PROBLEM REQUIREMENTS
Return all lines of the records that contain the word "cable".

•••••

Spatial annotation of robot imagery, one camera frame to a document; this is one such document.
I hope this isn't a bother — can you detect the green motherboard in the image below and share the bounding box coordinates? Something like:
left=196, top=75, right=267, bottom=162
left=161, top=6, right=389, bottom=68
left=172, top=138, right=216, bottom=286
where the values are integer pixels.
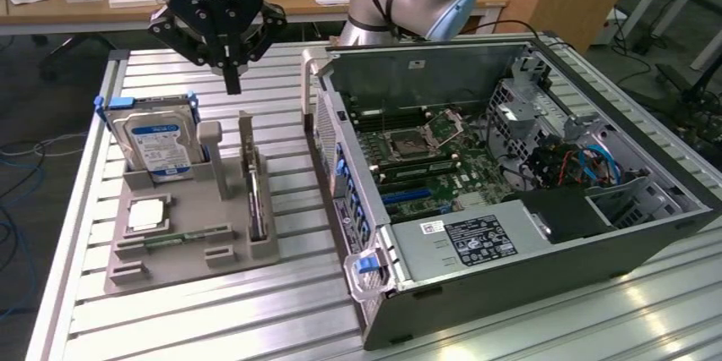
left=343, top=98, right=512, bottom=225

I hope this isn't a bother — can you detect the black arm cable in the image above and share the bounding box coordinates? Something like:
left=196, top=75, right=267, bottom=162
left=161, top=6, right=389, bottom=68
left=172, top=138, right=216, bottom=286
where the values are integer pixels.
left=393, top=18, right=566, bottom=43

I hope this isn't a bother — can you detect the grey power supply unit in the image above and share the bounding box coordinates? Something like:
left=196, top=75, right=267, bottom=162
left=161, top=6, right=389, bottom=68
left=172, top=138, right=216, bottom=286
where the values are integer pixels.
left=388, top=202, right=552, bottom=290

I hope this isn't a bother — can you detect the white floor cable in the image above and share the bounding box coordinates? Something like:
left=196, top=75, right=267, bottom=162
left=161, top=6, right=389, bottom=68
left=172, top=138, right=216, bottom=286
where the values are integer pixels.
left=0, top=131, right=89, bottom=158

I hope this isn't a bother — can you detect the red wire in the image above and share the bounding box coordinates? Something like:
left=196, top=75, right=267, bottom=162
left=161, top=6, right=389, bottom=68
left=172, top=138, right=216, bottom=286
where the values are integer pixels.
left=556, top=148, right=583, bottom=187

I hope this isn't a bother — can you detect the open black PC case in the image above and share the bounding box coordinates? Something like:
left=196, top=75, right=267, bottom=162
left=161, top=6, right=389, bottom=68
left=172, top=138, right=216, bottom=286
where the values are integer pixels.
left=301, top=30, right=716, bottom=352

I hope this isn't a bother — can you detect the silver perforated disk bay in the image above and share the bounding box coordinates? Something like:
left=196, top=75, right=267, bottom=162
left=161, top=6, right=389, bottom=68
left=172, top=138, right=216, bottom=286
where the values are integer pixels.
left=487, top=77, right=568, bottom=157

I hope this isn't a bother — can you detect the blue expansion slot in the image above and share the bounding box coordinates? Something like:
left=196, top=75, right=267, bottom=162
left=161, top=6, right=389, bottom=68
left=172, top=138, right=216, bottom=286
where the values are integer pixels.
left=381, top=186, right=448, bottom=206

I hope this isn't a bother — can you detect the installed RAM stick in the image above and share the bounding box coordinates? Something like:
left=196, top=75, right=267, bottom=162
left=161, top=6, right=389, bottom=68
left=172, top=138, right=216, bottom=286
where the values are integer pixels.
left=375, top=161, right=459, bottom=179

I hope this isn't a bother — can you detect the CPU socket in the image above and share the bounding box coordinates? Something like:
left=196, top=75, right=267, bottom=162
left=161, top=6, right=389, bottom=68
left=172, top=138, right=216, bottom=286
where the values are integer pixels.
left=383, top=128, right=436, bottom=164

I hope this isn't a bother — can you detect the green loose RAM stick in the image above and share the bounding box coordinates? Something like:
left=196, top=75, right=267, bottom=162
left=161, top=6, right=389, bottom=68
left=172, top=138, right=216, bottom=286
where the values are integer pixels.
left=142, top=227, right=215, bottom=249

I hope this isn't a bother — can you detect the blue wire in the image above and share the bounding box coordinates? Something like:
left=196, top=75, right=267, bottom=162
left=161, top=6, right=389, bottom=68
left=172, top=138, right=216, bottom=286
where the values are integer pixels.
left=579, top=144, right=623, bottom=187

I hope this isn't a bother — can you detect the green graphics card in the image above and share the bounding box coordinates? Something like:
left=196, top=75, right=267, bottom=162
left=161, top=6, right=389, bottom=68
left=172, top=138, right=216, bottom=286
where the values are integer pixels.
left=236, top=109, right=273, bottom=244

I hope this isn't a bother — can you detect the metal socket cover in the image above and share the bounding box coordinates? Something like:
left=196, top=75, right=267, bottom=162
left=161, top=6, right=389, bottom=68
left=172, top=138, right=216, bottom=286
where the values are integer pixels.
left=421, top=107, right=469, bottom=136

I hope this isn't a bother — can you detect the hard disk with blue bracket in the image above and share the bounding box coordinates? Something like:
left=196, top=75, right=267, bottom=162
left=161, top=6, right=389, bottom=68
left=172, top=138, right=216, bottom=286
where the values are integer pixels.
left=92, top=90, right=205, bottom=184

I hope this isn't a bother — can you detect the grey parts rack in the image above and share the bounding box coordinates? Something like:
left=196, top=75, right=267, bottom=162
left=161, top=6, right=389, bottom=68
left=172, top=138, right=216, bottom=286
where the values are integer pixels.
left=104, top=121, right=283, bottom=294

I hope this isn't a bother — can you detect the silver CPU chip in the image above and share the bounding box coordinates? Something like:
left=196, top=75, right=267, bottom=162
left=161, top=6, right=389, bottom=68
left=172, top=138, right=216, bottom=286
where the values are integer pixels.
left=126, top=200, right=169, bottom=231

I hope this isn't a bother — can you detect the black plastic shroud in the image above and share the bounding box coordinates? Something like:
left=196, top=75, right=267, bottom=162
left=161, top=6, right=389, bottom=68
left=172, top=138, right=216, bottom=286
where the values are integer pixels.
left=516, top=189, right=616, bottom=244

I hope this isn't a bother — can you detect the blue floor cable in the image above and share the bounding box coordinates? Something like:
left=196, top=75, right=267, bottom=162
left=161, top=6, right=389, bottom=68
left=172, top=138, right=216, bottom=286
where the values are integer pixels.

•••••

REPLY TO THE TASK
I hope this isn't a bother — can you detect the black arm cable in the image above and share the bounding box coordinates? Something like:
I hope this isn't a bother — can you detect the white floor cable in the image above and share the bounding box coordinates? Something like:
I hope this isn't a bother — can you detect the blue floor cable in the image above and share the bounding box coordinates? Something like:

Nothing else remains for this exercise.